With deadlifts being the next lift that we are going to max on, I thought it would be a good idea to go over a few tips that will help you to lift safely and hit bigger numbers.
1. Keep the bar close to your body. Ideally the bar should drag against or be nearly touching your legs on the entire way up. I see this common mistake as I’m coaching. When the bar is out away from your body, you are causing dangerous torque on you back. I have seen it before in competition when a friend of mine made this mistake as he was lifting and unfortunately he shattered one of his vertebrae. So by keeping the bar close you should be in better position.
2. Wear flat sole shoes or go barefoot. One reason why using flat soled shoes or going barefoot works better is that you are lower to the ground. This means that you are pulling from less of a deficit with the smaller amount of cushion that is between your feet and the ground. You are also the most stable when you are barefoot. If you don’t want to deadlift barefoot that’s fine, try to wear flat soled shoes such as converse or minimalist shoes. The additional cushion may make your feet feel better as you are lifting, but just remember if you are trying to get every last pound that you can then you may want to consider minimal cushion.

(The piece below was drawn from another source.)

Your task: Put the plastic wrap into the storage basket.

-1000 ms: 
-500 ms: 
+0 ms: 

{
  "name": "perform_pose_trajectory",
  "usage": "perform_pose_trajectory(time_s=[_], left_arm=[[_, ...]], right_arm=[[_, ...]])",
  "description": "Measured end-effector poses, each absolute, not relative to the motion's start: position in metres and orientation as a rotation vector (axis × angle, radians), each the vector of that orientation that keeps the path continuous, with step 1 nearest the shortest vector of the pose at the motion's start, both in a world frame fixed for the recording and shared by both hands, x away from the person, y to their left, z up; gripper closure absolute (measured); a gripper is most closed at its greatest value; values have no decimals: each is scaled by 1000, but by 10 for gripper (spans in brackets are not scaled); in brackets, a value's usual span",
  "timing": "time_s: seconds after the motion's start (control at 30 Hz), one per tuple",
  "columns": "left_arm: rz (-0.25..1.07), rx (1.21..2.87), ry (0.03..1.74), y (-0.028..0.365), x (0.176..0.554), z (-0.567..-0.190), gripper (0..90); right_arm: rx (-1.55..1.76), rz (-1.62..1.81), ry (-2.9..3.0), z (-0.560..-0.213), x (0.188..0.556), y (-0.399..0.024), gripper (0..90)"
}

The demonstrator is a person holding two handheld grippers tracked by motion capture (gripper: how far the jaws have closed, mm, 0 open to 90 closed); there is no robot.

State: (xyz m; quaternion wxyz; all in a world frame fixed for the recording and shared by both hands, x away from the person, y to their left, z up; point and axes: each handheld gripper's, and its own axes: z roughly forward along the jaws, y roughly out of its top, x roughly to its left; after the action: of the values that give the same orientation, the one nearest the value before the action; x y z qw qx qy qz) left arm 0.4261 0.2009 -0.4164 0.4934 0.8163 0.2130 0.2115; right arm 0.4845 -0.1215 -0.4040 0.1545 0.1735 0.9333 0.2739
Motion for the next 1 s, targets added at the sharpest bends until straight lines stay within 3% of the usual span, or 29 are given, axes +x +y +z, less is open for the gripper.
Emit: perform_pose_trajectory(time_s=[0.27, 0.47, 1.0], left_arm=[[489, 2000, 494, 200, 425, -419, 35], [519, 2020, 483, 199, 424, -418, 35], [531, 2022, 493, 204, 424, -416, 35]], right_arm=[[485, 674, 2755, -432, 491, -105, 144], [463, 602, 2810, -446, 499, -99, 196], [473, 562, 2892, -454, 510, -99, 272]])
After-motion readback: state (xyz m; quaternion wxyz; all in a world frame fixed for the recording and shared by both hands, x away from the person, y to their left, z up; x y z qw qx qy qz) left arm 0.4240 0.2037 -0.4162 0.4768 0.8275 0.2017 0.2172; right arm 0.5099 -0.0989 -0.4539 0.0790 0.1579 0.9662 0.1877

3. Use your breath. As you may already know, breathing is key in lifting, and exercising for that matter. But are you sure that you are breathing the best way? Although it is not bad to inhale through you mouth before you start your lift, I want you to try something for me: take a big breath in through you mouth. Now do you feel how all that air that you inhaled seems to have filled up you lungs? Alright now try the same experiment only inhale through you nose and see if you can feel the difference. As you inhale through your nose, you are filling up your diaphragm which in turn builds pressure behind your abs. This forms a “safety belt” by using the internal pressure from the air you just inhaled.

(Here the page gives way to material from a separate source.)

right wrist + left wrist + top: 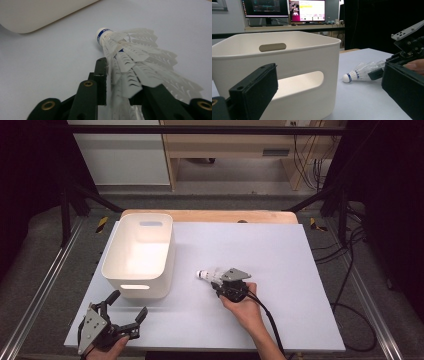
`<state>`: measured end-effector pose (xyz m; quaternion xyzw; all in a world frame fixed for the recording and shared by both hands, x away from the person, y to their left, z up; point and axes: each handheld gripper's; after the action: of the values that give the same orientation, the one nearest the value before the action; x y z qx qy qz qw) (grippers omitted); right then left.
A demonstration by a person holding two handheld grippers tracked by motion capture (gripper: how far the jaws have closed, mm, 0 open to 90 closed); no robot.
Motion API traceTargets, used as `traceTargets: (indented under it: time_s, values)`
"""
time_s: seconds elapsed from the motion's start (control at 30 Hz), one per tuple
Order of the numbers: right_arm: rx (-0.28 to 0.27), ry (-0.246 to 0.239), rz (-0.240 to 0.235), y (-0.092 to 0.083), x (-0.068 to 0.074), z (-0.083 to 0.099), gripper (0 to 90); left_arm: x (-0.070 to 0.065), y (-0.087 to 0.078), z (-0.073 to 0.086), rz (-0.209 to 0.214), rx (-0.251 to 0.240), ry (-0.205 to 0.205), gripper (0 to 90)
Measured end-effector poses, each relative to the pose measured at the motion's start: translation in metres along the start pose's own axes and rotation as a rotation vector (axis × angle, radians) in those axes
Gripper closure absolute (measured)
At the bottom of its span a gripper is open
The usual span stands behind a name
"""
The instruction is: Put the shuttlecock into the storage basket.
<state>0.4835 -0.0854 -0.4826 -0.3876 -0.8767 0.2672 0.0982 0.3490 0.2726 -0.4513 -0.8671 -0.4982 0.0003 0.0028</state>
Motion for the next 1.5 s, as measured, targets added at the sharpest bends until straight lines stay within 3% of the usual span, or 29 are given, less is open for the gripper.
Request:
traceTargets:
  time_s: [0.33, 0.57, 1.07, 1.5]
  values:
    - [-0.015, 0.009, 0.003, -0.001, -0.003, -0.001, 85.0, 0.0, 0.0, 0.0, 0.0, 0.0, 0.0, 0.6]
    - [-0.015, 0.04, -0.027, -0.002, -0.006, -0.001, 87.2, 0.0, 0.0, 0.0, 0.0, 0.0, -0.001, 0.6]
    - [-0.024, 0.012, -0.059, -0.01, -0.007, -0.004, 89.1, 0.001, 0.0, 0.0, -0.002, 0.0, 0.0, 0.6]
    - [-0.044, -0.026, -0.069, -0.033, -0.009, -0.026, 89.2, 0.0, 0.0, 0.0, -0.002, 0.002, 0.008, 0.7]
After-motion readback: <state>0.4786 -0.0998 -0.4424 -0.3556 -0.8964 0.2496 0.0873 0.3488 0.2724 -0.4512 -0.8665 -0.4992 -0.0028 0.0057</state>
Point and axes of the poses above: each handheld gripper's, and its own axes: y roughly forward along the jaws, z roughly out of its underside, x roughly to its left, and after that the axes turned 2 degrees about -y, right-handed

4. Add additional torque through your hips. As you are getting into your starting stance, you go through your mental check list. Alright so my hips are back….my back is flat…..I just took a big breath of air (through my nose)….my shoulders are set….I think I’m ready to start and crush this weight….WRONG. So you think you have gotten all of your muscles tight and ready to go, but you forgot one major muscle group that could use a little more torque to ensure that you are truly ready to start the lift. As you get set you need to drive your knees outward. This will ensure that your hips are fully contracted. The additional torque is going to make you hips more stable which means you are lifting safer. Now that you have gone through everything and you are ready to begin the lift, I have one last tip for you to do.
5. Pull your chest up. It is better to think of this movement as pulling your chest up rather than pulling the weight back and up. By concentrating on pulling your chest up, you will be less likely to round your back. Problems can occur if you allow your back to round out as you are pulling the weight. Most of the injuries during deadlift occur when there is a change of back position during the movement. So if you can’t get to the proper starting position with your back flat then you should end your deadlift in the same back position as you started it in. The same applies with starting with a flat back, you should keep the same back position through the whole movement.